### What to produce:
Return the entire listing, character for character.

>>>>>

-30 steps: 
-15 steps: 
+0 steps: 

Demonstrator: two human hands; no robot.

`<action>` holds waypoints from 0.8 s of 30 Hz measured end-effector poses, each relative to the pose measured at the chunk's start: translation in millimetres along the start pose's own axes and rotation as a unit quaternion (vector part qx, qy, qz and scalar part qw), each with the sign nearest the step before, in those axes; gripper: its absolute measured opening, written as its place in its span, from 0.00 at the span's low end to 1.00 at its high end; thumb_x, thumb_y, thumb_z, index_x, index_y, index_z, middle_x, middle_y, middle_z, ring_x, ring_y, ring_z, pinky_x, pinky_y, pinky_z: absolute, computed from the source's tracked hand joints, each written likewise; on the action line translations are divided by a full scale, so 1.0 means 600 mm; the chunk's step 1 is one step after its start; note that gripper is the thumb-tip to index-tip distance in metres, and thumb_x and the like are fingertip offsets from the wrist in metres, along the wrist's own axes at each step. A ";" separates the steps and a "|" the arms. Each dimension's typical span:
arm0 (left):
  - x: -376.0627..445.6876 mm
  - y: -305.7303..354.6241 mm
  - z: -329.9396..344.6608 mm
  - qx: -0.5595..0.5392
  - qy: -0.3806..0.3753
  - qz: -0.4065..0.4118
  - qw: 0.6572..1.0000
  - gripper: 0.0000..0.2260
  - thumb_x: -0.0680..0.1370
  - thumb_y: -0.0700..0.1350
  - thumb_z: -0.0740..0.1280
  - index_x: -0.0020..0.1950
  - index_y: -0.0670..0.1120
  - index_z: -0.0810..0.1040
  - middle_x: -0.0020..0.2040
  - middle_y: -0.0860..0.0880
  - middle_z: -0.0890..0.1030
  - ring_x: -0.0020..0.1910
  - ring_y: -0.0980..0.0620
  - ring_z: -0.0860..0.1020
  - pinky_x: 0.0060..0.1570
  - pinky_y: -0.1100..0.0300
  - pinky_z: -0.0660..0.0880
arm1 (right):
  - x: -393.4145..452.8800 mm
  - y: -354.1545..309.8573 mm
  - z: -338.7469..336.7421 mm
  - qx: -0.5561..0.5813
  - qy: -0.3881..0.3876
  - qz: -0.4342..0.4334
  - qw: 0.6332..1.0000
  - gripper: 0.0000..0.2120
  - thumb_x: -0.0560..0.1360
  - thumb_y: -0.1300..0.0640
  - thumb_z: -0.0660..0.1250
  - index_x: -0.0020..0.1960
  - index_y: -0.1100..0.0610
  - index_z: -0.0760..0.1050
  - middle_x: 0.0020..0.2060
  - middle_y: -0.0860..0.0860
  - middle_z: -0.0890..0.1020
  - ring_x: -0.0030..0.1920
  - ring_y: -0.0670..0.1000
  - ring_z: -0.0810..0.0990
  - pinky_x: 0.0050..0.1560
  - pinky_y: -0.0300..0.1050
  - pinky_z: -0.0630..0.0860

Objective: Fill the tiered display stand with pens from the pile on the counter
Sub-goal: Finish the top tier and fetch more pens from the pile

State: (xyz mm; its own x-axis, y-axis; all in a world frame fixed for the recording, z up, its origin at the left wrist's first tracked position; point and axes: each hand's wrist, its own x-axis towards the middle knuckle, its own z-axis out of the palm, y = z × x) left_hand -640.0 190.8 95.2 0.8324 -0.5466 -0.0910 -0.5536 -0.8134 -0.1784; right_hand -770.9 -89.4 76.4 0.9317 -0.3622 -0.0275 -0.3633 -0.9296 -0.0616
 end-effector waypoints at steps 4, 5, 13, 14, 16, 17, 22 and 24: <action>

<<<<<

### Response box:
-30 steps: 
-15 steps: 
+0 steps: 

Demonstrator: two human hands; no robot.

`<action>` holds waypoints from 0.8 s of 30 Hz measured end-effector poses, each relative to the pose measured at the chunk's start: translation in millimetres along the start pose's own axes and rotation as a unit quaternion (vector part qx, qy, qz and scalar part qw), each with the sign nearest the step before, in those axes; gripper: its absolute measured opening, written as its place in its span, from 0.00 at the span's low end to 1.00 at its high end; thumb_x, thumb_y, thumb_z, index_x, index_y, index_z, middle_x, middle_y, middle_z, ring_x, ring_y, ring_z, pinky_x, pinky_y, pinky_z: absolute, computed from the source's tracked hand joints, each written likewise; on the action line translations are divided by a full scale, so 1.0 means 600 mm; the chunk's step 1 is one step after its start; note that gripper is the thumb-tip to index-tip distance in metres, and thumb_x and the like are fingertip offsets from the wrist in metres, along the wrist's own axes at each step. A ";" separates the steps and a "|" the arms. Each dimension's typical span:
arm0 (left):
  - x: -376.0627..445.6876 mm
  - y: -305.7303..354.6241 mm
  - z: -329.9396..344.6608 mm
  - qx: -0.5595..0.5392
  - qy: -0.3806..0.3753
  - qz: -0.4065..0.4118
  - qw: 0.6572..1.0000
  - gripper: 0.0000..0.2260
  - thumb_x: -0.0680..0.1370
  - thumb_y: -0.0700..0.1350
  - thumb_z: -0.0740..0.1280
  - index_x: -0.0020..0.1950
  - index_y: -0.0670..0.1120
  - index_z: -0.0810..0.1040
  - middle_x: -0.0020..0.2040
  - middle_y: -0.0860..0.0880
  - middle_z: -0.0890..0.1030
  - ring_x: -0.0020..0.1910
  - ring_y: -0.0980..0.0620
  - ring_z: -0.0860..0.1020
  - pinky_x: 0.0060..0.1570
  - pinky_y: -0.1100..0.0300
  - pinky_z: -0.0660..0.0880
arm1 (right):
  - x: -393.4145..452.8800 mm
  - y: -354.1545..309.8573 mm
  - z: -338.7469..336.7421 mm
  - qx: -0.5561..0.5813
  - qy: -0.3881..0.3876
  - qz: -0.4342..0.4334
  - qw: 0.6332..1.0000
  - gripper: 0.0000..0.2120
  - thumb_x: -0.0560..0.1360
  - thumb_y: -0.1300..0.0640
  - thumb_z: -0.0660..0.1250
  - index_x: -0.0020..0.1960
  - index_y: -0.1100..0.0610
  - index_z: -0.0760..0.1050
  - middle_x: 0.0020..0.2060
  - middle_y: -0.0860..0.0860
  - middle_z: -0.0890..0.1020
  - ring_x: -0.0030..0.1920
  - ring_y: -0.0670..0.1000
  - ring_z: -0.0810..0.0990
  - pinky_x: 0.0050..0.1560
  - pinky_y: -0.0300..0.1050
  - pinky_z: -0.0630..0.0860

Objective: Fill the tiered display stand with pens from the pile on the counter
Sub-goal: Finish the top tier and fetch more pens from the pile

State: (xyz mm; its own x-axis, y-axis; all in a world frame fixed for the recording, z up, its origin at the left wrist's first tracked position; point and axes: each hand's wrist, its own x-axis towards the middle knuckle, its own z-axis out of the palm, y = z × x) left_hand -640.0 190.8 95.2 0.8324 -0.5466 -0.0910 -0.5536 -0.8134 -0.1784; right_hand -770.9 -89.4 76.4 0.9317 -0.3622 -0.0275 -0.3633 -0.9296 -0.0616
 end-effector waypoints at steps 4, 5, 13, 14, 16, 17, 22 and 24: <action>

No further answer is expected.